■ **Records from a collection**
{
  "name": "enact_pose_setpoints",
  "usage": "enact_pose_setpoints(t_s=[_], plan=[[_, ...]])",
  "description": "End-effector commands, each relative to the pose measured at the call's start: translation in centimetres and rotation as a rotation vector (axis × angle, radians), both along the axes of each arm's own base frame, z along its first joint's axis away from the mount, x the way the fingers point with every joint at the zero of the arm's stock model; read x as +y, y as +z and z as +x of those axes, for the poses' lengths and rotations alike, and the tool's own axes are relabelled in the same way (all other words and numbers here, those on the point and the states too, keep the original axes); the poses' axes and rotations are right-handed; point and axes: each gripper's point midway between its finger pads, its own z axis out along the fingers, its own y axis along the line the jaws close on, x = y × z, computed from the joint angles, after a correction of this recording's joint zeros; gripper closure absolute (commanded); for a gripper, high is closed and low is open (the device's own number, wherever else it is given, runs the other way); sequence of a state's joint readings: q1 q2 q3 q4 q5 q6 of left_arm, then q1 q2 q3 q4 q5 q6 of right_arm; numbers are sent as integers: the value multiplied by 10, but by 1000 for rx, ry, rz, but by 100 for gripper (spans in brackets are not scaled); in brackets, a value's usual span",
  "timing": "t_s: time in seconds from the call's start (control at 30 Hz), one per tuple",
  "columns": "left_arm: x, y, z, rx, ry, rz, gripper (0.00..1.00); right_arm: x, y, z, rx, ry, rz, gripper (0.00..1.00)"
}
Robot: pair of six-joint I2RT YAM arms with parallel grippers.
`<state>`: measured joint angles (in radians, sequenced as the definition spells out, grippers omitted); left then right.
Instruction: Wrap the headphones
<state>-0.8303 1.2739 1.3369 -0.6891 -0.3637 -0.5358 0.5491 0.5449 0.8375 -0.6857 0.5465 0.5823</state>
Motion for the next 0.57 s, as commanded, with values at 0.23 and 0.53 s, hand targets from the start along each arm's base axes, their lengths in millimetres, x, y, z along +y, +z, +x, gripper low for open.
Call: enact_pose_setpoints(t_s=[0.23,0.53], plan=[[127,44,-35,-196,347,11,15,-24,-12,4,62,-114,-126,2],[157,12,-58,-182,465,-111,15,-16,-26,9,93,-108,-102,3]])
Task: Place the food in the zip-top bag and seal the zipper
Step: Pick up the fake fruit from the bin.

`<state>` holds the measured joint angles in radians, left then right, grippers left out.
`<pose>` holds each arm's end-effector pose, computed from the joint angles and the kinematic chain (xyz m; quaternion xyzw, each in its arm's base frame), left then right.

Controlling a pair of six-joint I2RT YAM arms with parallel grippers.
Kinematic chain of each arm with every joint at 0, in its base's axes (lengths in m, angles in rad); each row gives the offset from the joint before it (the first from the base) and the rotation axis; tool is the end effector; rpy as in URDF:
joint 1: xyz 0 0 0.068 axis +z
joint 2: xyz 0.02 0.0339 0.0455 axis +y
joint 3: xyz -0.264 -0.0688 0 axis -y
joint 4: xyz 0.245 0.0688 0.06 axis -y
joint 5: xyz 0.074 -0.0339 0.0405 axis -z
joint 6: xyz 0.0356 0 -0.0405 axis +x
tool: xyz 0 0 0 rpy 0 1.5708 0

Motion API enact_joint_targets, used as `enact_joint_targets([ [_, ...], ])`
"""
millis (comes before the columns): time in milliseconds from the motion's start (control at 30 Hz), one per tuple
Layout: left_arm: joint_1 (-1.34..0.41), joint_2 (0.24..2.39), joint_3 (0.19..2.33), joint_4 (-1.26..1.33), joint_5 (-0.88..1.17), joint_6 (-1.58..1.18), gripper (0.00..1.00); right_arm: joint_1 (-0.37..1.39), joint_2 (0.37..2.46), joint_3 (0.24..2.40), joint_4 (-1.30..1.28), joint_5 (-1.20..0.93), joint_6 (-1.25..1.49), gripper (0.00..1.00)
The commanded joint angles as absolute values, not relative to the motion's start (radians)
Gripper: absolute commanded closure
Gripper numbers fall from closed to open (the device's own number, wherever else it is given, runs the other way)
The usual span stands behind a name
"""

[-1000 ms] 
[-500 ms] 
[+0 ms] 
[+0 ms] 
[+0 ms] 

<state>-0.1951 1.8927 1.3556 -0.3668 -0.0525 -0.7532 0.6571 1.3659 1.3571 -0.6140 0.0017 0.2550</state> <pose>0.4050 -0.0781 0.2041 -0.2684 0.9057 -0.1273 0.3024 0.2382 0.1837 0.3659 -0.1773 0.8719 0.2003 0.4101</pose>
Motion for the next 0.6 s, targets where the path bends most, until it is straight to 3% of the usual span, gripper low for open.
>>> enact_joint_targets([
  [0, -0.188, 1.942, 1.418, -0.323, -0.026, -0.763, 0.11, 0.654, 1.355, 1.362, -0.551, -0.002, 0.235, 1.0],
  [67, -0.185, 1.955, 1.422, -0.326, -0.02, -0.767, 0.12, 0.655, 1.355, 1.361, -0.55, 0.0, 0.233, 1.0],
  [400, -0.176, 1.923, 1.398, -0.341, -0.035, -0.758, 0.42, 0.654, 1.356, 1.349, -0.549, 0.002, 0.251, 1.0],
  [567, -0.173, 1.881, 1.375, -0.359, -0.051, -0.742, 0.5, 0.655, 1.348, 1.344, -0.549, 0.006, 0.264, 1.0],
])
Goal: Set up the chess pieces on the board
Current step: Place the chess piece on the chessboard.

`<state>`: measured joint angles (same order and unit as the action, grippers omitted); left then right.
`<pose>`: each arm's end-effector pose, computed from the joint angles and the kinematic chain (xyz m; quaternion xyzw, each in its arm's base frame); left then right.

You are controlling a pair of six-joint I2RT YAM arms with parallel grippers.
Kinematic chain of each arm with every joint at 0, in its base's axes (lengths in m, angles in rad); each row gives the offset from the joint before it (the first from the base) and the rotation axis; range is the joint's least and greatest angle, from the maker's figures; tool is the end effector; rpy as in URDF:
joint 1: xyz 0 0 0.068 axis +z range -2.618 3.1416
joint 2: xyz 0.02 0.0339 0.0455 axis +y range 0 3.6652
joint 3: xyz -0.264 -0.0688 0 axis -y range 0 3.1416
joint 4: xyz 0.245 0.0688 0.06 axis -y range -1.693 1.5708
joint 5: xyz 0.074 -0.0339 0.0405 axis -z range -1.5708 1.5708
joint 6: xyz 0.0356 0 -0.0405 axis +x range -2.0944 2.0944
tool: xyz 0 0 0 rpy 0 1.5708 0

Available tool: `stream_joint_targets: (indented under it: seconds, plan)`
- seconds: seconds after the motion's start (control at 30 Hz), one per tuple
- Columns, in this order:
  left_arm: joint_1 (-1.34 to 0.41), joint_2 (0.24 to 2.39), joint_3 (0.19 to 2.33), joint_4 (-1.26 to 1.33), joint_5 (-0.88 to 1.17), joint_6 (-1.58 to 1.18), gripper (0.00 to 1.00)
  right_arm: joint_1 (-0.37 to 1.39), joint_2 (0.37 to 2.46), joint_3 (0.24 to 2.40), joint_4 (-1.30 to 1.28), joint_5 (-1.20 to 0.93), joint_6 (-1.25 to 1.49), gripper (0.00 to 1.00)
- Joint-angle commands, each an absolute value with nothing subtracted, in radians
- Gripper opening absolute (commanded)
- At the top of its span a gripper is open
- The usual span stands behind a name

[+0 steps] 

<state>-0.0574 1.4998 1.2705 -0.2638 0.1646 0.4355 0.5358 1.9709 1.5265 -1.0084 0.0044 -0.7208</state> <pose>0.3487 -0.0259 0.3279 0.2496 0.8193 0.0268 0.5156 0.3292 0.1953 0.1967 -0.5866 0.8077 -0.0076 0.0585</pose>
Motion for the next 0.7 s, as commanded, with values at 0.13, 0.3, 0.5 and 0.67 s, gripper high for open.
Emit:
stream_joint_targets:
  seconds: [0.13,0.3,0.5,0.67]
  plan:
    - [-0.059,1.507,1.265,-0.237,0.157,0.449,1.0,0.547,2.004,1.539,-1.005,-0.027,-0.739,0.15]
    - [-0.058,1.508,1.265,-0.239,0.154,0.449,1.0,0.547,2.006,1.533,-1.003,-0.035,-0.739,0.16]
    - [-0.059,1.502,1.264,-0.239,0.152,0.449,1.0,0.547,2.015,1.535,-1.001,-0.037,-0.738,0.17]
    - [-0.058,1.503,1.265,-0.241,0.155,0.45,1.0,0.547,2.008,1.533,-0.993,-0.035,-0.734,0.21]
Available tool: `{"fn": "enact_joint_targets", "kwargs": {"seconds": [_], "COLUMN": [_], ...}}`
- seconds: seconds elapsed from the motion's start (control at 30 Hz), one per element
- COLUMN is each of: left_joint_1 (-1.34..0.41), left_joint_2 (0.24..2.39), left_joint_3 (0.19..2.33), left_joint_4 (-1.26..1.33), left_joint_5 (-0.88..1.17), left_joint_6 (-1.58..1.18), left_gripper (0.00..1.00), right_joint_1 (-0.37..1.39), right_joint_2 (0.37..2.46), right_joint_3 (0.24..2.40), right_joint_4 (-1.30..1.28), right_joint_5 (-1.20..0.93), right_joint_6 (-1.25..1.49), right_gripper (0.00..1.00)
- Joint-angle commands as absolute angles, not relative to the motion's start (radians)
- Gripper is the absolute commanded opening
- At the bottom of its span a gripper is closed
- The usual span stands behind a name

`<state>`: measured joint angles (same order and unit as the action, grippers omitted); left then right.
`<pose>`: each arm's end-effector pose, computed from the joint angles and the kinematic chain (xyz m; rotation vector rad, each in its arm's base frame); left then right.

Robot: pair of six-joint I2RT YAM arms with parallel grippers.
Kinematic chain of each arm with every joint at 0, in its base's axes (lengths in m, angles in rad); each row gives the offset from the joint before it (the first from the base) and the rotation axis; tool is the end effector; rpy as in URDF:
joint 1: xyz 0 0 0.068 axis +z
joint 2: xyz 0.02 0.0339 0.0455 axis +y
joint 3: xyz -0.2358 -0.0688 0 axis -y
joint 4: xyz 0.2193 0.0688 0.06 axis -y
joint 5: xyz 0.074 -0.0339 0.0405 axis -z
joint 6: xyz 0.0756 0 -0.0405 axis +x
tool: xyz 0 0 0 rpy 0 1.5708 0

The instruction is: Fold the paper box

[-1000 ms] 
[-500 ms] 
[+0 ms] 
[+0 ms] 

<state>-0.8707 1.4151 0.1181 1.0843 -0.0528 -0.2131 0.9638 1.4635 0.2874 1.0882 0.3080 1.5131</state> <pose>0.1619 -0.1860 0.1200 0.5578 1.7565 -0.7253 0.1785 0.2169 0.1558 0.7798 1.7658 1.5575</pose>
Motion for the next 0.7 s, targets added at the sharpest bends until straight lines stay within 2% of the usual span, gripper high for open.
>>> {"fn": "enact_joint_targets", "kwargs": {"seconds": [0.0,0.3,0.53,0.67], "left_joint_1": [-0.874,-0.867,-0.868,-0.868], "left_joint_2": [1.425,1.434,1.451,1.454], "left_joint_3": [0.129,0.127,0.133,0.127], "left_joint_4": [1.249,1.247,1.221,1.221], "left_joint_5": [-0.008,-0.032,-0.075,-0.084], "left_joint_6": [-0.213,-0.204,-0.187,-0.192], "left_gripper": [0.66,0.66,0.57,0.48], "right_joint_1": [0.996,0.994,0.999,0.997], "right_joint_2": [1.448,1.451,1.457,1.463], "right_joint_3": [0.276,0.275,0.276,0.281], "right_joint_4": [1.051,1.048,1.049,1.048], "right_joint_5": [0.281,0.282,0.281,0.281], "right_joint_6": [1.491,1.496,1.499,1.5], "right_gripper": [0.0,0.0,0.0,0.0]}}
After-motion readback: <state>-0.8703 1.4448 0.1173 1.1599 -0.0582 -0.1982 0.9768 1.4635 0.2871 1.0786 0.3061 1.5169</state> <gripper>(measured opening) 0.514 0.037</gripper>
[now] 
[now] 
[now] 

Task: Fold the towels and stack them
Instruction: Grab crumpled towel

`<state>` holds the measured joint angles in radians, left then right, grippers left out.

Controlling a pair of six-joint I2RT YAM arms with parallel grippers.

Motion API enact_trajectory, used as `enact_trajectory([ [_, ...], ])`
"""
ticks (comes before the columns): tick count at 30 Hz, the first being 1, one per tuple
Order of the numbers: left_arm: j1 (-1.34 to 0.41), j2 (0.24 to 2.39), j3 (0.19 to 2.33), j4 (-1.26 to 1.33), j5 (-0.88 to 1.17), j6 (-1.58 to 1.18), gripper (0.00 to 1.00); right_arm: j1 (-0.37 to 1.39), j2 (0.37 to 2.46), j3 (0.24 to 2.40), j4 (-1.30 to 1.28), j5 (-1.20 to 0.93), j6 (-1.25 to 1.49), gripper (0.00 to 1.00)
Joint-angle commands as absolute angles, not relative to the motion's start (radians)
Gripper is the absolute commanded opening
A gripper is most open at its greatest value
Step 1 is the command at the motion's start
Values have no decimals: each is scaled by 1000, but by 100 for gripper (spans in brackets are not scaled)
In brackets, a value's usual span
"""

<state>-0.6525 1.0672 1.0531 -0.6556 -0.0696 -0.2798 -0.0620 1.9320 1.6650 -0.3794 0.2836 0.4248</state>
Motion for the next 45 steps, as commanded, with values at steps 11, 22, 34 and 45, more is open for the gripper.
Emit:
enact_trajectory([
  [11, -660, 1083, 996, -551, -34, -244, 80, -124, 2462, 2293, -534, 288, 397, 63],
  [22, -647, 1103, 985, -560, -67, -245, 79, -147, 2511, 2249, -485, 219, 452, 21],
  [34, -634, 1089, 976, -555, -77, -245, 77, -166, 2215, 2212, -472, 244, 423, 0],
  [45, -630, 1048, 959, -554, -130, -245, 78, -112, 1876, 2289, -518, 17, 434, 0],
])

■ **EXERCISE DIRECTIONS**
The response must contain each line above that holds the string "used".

■ **RESULT**
Motion API enact_joint_targets, used as `enact_joint_targets([ [_, ...], ])`
Motion API enact_trajectory, used as `enact_trajectory([ [_, ...], ])`

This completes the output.